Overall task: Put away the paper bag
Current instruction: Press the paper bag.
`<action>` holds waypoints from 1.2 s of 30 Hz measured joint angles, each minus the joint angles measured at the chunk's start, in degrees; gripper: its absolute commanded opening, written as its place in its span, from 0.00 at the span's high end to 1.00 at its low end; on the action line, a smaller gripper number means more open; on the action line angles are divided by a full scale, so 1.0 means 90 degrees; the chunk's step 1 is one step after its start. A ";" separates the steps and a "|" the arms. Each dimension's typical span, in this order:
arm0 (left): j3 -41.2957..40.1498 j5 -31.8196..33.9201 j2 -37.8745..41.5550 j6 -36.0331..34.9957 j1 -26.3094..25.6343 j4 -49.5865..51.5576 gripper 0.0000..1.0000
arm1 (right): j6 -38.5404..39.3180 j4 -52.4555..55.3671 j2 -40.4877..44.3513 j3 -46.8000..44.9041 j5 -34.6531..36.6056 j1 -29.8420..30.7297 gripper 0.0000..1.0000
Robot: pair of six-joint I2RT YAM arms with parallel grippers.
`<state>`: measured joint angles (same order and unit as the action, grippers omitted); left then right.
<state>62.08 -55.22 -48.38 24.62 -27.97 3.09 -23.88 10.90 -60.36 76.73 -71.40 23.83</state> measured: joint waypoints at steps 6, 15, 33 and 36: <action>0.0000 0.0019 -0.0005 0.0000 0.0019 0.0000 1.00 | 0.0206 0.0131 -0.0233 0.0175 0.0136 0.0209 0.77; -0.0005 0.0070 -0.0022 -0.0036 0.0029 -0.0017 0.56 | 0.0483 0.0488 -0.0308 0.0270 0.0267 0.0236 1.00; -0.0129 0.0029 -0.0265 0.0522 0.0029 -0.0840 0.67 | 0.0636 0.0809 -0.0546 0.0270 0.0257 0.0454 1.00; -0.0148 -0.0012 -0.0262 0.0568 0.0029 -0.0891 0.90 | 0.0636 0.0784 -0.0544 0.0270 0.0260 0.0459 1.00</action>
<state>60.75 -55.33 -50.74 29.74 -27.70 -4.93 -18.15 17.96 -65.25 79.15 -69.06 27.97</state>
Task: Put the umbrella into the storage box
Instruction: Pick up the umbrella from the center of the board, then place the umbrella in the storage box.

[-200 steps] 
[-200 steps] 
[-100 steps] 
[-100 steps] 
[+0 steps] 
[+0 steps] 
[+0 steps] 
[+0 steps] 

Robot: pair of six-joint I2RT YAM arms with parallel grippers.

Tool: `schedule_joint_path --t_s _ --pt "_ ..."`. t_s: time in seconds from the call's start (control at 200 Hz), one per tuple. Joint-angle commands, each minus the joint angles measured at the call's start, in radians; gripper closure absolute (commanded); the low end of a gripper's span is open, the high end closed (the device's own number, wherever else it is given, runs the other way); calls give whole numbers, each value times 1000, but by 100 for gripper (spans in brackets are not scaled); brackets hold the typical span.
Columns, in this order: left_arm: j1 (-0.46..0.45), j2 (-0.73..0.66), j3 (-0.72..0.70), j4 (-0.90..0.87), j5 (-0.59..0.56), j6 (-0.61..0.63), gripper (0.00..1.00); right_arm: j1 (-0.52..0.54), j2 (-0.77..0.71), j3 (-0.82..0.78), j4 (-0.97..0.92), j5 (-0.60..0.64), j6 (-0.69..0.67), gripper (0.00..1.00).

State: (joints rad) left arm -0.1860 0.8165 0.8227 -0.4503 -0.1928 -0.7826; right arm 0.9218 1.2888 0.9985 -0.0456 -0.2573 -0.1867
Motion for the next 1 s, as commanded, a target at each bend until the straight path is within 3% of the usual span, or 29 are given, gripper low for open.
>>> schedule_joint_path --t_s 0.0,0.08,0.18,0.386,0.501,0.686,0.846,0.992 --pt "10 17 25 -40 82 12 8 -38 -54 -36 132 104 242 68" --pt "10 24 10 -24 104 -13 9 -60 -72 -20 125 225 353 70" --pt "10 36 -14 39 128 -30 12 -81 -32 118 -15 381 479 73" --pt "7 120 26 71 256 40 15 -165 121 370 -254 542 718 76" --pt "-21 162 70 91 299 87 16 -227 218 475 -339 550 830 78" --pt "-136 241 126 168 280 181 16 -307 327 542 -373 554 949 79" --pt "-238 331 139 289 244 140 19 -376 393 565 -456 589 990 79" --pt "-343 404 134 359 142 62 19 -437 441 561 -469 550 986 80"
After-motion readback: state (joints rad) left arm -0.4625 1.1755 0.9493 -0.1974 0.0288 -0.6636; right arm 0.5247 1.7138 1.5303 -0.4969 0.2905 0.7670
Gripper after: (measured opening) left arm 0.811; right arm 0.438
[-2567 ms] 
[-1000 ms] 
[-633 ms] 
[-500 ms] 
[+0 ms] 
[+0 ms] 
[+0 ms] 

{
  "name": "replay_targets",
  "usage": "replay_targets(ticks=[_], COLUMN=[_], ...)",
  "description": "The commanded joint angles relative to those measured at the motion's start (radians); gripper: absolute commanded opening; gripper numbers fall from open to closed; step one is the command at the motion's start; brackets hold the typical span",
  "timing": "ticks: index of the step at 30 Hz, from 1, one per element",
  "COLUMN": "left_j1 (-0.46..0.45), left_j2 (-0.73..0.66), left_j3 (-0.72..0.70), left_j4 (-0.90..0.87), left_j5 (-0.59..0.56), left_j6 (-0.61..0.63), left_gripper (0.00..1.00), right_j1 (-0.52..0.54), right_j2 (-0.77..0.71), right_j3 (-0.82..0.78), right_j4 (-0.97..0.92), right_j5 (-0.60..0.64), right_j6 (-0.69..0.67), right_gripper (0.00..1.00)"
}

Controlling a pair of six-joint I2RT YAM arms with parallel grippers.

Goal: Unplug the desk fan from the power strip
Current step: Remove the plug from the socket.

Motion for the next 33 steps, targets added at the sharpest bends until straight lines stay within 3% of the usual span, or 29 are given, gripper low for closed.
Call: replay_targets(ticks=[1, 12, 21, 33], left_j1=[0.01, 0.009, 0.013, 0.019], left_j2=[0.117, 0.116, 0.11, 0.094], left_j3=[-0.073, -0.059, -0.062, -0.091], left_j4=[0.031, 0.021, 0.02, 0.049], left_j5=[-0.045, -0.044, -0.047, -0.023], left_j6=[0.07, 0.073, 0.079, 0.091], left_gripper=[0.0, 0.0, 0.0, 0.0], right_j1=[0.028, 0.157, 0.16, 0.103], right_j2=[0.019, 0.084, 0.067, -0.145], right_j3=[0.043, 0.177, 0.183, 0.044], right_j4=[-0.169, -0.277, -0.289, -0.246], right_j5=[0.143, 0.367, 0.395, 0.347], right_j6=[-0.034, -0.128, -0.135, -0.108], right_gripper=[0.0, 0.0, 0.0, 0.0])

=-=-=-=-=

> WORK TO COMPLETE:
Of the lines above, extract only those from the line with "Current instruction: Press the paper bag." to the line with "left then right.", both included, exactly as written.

> ANSWER BOX:
Current instruction: Press the paper bag.
`<action>` holds waypoints from 1.2 s of 30 Hz measured joint angles, each minus the joint angles measured at the chunk's start, in degrees; gripper: its absolute commanded opening, written as its place in its span, from 0.00 at the span's high end to 1.00 at its low end; on the action line, a smaller gripper number means more open; on the action line angles are divided by a full scale, so 1.0 means 90 degrees; the chunk's step 1 is one step after its start. A ";" separates the steps and a "|" the arms. Each dimension's typical span, in this order:
arm0 (left): j3 -41.2957..40.1498 j5 -31.8196..33.9201 j2 -37.8745..41.5550 j6 -36.0331..34.9957 j1 -26.3094..25.6343 j4 -49.5865..51.5576 gripper 0.0000..1.0000
arm1 (right): j6 -38.5404..39.3180 j4 -52.4555..55.3671 j2 -40.4877..44.3513 j3 -46.8000..44.9041 j5 -34.6531..36.6056 j1 -29.8420..30.7297 gripper 0.0000..1.0000
Robot: pair of six-joint I2RT YAM arms with parallel grippers.
`<state>`: measured joint angles (same order and unit as the action, grippers omitted); left then right.

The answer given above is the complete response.